INSTRUCTIONS FOR THE TASK: Look through the data below and extract, unchanged, the lines from the one that contains "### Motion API" to the one that contains "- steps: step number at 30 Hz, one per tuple", both included.

RECORDED INFORMATION:
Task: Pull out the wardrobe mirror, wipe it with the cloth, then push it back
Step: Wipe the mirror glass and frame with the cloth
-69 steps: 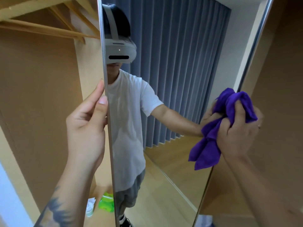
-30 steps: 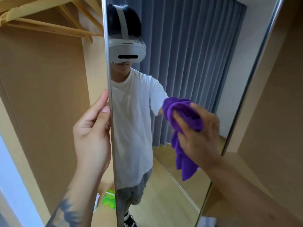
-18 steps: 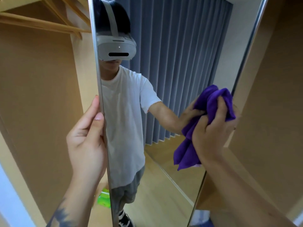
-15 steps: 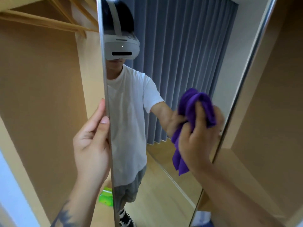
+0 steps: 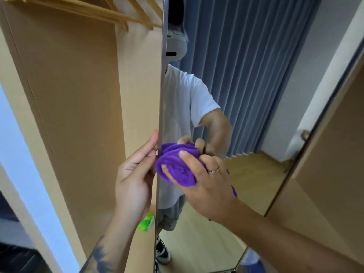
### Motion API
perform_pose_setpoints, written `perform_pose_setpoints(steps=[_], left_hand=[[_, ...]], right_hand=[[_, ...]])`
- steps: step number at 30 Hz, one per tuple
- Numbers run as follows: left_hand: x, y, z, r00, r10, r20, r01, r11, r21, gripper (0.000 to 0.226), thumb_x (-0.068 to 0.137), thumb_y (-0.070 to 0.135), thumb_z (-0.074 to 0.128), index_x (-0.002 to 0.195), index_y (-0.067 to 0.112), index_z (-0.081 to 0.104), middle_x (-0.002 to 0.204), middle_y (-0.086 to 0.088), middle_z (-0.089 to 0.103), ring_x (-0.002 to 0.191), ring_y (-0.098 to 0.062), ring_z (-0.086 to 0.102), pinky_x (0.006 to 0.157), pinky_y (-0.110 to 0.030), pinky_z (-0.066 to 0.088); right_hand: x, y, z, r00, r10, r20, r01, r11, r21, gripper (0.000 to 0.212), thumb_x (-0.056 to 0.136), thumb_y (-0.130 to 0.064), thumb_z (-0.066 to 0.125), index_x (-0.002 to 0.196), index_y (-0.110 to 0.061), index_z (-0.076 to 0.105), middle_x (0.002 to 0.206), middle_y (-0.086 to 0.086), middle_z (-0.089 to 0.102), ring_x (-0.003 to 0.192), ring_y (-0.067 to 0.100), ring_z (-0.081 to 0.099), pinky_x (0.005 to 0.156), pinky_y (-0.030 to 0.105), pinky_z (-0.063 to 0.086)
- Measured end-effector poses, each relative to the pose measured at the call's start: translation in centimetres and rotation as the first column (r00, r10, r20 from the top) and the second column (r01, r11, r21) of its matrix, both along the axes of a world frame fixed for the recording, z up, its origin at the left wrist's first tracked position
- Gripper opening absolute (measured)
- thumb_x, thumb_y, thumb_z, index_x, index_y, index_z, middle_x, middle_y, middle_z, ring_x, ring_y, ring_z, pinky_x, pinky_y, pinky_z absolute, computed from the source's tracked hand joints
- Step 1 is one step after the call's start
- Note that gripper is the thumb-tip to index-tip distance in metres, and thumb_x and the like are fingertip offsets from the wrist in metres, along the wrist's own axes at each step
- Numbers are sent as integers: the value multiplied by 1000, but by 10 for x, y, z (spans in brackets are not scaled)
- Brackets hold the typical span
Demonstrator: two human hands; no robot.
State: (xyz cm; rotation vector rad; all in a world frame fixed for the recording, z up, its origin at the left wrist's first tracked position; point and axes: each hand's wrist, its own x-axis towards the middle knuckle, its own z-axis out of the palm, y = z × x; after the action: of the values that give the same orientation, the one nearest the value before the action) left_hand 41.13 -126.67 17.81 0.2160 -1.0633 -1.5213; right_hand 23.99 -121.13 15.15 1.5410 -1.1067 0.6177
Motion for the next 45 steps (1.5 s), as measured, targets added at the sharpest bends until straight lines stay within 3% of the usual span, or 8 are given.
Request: perform_pose_setpoints(steps=[4,8,18,22,29,33,37,45], left_hand=[[-2,1,-4,999,44,-9,-44,998,42,39,87,13,64,116,33,83,100,5,75,88,-7,62,82,-14,52],[-3,1,-4,999,34,-32,-33,999,39,40,87,13,64,115,33,83,119,1,79,104,-5,69,90,-14,52],[-6,-2,-9,999,25,-34,-24,1000,8,42,93,10,59,123,32,80,135,-3,73,125,-11,67,97,-16,51],[-5,0,-8,999,35,-4,-35,999,-15,43,93,12,59,123,35,79,134,-1,74,127,-11,66,100,-18,52],[-4,1,-11,998,55,33,-54,997,-47,43,96,16,61,130,36,75,143,-5,68,138,-18,59,107,-23,50],[-7,0,-11,994,96,43,-94,994,-55,42,96,16,62,129,39,76,142,-2,69,136,-14,61,103,-17,50],[-12,1,-12,989,136,57,-133,989,-63,43,97,18,62,129,43,74,144,0,67,139,-13,58,106,-17,48],[-8,8,-5,966,214,148,-198,974,-114,42,93,26,72,127,51,73,140,1,70,134,-14,63,110,-24,48]], right_hand=[[-36,14,17,929,160,-334,-75,965,252,17,100,-33,68,116,-33,75,145,2,50,103,27,49,85,42,39],[-53,20,80,825,230,-516,-79,951,298,8,107,-26,53,110,-32,56,139,2,62,106,26,50,91,40,40],[-32,2,121,975,173,143,-151,977,-152,59,94,-45,77,142,-43,41,122,-15,43,106,23,53,83,50,55],[-45,7,45,949,171,-266,-142,982,125,26,96,-35,76,121,-31,71,144,2,50,109,28,48,88,45,45],[-62,7,54,890,266,-370,-190,954,230,22,99,-34,71,119,-33,63,148,-6,43,108,24,49,92,41,38],[-73,-1,99,969,248,22,-247,969,-22,69,91,-48,80,150,-46,45,136,-15,47,104,28,60,87,52,55],[-65,-4,76,976,214,49,-200,959,-200,94,90,-38,84,164,-43,25,146,-12,42,107,29,57,96,43,48],[-83,16,19,924,205,-322,-157,973,170,22,96,-33,72,118,-33,67,144,-2,53,103,23,52,89,42,38]])
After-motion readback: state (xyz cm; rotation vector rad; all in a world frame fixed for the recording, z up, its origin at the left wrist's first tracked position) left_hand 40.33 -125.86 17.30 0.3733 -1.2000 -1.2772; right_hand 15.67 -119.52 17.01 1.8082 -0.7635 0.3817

TASK ANSWER:
### Motion API
perform_pose_setpoints, written `perform_pose_setpoints(steps=[_], left_hand=[[_, ...]], right_hand=[[_, ...]])`
- steps: step number at 30 Hz, one per tuple

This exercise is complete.